I've found a few nice things for Mozilla Firebird, the IMHO least sucky browser right now (apart from being a memory hog).
The Permit Cookies extension does not do what its name implies, but gives you a popup for blocking/allowing/removing cookies for the current site on pressing Alt-c.
Why not allow cookies with all the other features enabled, especially "ask before accepting"? I had that, but I ran into major slowdown issues with a really big cookie permissions file which denied cookies for 99.8% of the sites anyway, and the question popup was very annoying, too.
So now I have cookies disabled in the global preferences as a good default, and for the few sites where I accept the requirement for cookies as sensible, I just enable cookies specifically for the site, once and comfortably.
Disabling cookies doesn't actually disable them: the explicit exceptions still work. The one thing I lose is the "cookies for this session only" functionality; that is taken care of by my mozilla wrapper which simply removes the cookie file on startup.
Flashblock is another saviour: flash crap is not displayed at all but a placeholder shows up. You can click on it and only then the flash thingie loads. Very nice, very useful.

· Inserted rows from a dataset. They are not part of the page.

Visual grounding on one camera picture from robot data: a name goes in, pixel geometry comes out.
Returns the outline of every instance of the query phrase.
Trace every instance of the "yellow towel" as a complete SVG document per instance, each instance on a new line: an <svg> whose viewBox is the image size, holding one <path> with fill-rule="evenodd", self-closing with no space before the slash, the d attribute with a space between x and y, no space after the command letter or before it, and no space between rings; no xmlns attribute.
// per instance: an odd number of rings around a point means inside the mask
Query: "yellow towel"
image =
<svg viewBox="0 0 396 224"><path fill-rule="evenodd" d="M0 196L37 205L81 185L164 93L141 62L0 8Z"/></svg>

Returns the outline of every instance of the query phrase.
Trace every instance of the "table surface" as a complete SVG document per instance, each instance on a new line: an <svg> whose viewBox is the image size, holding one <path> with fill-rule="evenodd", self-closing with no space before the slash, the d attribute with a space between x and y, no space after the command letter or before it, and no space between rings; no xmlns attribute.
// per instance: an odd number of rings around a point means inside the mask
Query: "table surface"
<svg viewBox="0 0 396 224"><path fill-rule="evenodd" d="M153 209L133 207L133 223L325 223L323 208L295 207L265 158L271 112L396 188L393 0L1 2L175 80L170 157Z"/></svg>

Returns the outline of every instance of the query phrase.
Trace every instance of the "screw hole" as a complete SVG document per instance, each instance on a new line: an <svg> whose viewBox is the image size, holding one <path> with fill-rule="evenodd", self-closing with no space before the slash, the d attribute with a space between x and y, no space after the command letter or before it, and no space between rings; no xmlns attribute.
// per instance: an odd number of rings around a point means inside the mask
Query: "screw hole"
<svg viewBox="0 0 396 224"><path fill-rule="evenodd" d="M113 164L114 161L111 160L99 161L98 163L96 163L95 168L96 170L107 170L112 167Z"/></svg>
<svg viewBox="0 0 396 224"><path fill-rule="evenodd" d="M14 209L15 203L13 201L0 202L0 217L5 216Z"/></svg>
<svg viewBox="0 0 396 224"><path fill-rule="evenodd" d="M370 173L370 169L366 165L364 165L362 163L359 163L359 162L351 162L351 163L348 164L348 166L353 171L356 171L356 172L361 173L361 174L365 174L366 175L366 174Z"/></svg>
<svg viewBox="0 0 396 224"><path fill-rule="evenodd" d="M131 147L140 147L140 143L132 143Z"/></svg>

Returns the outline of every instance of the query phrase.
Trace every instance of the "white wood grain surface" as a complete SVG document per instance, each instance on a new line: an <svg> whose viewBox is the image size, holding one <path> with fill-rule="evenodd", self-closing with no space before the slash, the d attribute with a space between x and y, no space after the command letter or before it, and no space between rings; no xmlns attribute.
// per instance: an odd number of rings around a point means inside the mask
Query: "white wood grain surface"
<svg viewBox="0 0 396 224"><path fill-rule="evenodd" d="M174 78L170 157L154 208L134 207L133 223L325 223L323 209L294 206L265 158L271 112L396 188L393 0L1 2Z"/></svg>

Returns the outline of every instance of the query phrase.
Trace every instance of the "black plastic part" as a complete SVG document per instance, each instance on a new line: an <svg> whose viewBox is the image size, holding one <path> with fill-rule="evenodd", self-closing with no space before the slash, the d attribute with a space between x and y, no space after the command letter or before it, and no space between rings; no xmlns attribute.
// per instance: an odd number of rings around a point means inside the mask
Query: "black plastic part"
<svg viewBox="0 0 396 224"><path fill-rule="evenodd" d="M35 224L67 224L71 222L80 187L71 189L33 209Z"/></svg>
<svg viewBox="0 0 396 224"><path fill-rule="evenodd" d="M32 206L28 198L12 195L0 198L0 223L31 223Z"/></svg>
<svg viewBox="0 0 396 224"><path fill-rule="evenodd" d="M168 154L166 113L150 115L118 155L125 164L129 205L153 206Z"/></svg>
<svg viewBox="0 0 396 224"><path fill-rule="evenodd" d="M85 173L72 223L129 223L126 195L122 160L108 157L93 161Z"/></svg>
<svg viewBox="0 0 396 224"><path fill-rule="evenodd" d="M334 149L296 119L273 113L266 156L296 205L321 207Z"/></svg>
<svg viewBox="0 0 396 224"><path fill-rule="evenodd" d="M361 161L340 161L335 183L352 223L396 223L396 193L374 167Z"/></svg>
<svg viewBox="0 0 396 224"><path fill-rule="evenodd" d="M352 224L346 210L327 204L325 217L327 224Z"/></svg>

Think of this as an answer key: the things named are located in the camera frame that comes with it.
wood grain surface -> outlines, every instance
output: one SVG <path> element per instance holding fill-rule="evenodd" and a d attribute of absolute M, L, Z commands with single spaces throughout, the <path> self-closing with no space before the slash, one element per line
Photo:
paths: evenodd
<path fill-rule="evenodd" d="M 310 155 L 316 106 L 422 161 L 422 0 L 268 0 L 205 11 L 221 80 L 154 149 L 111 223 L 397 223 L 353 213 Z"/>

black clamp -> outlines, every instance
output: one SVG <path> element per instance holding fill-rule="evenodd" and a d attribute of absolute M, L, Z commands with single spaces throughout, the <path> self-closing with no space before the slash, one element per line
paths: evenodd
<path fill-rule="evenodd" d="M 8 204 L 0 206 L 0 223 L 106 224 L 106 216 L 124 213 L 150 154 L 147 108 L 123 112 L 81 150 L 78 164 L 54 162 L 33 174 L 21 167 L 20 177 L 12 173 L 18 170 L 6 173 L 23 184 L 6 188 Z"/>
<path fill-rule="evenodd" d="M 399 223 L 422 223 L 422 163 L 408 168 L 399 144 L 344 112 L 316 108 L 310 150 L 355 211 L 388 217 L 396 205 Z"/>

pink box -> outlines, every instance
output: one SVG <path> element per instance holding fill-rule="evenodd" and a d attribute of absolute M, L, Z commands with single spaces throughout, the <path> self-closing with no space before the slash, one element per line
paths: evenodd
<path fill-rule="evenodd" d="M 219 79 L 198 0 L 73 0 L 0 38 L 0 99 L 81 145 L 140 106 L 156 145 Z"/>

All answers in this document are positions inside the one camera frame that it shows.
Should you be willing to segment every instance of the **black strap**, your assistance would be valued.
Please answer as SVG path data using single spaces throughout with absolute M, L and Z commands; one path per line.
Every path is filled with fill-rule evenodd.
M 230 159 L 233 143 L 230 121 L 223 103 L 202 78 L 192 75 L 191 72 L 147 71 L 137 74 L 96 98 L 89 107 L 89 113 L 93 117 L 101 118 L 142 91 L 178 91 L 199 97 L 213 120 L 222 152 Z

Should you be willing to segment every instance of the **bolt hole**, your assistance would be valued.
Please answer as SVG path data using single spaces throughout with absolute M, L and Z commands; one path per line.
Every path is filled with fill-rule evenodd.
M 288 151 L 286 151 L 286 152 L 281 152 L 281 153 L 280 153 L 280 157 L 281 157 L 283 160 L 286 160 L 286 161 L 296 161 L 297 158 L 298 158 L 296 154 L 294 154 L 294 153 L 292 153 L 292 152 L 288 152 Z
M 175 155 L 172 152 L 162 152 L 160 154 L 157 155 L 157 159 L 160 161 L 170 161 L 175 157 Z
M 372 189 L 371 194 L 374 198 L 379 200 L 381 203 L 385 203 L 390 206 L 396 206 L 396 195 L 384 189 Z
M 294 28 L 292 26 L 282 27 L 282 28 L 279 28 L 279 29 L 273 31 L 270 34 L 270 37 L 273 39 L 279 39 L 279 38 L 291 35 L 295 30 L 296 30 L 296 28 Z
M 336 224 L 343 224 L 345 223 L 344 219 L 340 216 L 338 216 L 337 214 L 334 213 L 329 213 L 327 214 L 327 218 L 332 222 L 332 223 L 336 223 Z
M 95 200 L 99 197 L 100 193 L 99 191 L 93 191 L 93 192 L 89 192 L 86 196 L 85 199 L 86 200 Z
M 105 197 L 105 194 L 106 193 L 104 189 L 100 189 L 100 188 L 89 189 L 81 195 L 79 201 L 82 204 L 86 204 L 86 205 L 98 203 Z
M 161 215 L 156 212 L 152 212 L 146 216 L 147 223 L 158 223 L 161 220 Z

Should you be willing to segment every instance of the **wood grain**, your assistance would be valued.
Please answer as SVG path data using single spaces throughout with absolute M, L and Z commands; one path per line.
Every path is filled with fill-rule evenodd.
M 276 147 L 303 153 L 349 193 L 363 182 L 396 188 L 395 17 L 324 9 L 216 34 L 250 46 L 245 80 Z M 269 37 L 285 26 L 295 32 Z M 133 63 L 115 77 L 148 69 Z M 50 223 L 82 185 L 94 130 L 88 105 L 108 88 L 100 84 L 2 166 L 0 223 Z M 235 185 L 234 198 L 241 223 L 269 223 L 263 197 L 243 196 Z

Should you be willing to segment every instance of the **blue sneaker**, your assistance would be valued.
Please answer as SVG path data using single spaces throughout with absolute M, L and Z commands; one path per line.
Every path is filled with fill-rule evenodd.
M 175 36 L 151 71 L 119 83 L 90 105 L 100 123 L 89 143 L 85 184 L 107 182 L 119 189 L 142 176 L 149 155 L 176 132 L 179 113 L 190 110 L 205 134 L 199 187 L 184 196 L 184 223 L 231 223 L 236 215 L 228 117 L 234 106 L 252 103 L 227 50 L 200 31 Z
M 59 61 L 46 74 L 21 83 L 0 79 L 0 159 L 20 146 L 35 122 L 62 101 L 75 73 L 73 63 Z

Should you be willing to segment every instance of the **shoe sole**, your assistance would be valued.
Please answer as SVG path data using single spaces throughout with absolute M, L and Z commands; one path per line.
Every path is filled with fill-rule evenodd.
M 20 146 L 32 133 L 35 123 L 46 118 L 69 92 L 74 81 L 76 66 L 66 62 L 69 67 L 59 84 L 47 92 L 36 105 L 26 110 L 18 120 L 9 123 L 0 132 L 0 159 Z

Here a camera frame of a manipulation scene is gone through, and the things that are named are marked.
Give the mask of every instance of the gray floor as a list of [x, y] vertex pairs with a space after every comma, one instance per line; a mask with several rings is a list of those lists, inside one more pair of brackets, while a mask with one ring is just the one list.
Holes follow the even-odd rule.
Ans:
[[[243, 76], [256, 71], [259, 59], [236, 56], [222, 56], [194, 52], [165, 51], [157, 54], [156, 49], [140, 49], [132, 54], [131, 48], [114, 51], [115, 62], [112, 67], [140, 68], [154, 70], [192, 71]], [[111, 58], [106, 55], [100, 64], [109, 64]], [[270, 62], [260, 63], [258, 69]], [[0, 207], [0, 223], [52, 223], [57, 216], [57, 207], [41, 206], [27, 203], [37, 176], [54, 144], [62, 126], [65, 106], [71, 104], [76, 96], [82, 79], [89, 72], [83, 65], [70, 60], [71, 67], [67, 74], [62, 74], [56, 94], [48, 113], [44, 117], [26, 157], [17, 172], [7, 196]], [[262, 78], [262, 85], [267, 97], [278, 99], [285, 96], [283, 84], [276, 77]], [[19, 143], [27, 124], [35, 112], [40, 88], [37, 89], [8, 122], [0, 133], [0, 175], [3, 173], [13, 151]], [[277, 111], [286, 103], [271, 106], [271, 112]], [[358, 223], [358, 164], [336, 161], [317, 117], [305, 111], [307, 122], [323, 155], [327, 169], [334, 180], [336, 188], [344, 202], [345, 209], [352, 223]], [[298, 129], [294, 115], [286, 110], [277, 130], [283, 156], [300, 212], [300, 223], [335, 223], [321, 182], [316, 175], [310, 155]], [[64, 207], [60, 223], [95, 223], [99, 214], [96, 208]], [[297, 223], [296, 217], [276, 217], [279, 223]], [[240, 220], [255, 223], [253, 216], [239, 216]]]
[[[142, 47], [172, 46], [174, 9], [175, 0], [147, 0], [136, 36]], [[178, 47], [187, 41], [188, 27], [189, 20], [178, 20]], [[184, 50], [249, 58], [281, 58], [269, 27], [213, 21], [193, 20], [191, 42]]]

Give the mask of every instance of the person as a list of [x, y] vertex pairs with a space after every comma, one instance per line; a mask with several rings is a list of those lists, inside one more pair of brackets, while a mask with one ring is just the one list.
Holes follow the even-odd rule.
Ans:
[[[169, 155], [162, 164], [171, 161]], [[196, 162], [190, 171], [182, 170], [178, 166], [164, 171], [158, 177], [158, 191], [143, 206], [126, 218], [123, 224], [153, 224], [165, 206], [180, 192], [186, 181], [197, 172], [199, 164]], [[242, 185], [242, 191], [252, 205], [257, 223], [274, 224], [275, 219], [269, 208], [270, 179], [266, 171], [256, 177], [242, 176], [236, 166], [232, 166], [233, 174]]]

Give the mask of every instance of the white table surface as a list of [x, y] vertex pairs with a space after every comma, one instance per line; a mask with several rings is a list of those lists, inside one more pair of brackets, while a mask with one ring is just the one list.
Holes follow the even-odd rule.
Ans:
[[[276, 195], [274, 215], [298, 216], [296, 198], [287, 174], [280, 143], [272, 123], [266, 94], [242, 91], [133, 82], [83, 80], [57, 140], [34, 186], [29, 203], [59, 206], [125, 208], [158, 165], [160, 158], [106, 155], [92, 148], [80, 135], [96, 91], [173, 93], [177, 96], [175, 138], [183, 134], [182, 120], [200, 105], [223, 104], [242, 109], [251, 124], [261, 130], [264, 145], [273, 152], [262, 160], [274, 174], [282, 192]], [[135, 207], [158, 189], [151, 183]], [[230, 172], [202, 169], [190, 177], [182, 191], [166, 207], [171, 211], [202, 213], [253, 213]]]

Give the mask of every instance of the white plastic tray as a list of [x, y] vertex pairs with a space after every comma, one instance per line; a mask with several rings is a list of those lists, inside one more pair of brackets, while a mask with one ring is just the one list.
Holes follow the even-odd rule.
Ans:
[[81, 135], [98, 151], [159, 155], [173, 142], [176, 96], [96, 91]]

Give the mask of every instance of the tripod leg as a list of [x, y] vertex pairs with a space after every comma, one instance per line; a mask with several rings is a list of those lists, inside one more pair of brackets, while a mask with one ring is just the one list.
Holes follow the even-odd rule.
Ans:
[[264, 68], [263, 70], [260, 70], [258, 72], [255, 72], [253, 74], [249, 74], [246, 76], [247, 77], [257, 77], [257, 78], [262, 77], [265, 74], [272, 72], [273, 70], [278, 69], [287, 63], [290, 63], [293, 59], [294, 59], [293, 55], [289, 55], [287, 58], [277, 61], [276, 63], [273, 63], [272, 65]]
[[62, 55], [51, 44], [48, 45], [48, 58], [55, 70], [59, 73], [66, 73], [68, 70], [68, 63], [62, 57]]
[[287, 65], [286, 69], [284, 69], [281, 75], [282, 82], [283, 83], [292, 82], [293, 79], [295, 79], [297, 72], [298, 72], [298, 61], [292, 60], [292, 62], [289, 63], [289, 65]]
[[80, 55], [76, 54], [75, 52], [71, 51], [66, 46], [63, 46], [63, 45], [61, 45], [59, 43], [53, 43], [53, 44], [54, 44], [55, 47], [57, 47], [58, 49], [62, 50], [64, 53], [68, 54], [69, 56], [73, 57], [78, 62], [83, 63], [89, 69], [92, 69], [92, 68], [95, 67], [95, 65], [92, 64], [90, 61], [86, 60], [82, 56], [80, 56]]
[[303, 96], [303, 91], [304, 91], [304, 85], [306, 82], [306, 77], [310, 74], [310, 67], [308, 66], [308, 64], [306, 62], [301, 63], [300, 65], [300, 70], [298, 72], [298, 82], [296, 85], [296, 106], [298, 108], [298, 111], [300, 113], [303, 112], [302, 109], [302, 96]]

The Tabextensionsextension is so common now that it has been properly Debianised - a welcome change from the lousy XPI installation mess mozilla tries to force on us otherwise.
Related to debianising mozilla and hand-installing extensions without messing everything up is this bit of info:
Mozilla on Debian gets its extension info from per-package files
/var/lib/mozilla-nameoftheday/chrome.d/. The good old
run-parts-like approach works perfectly well here, too: you (or any
package) can plop a file like
said dir without affecting any other aspect of moz,
update-mozilla-firebird-chrome to combine those
files into what moz wants to see.
So what I nowadays do to install extensions by hand but cleanly is rip the XPI apart and copy the bla.jar into /usr/lib/mozilla-nameoftheday/chrome/. Then I look at the install.js to see the register-something calls and populate my 99... fragment with the appropriate entries. Run the update program, restart moz, done.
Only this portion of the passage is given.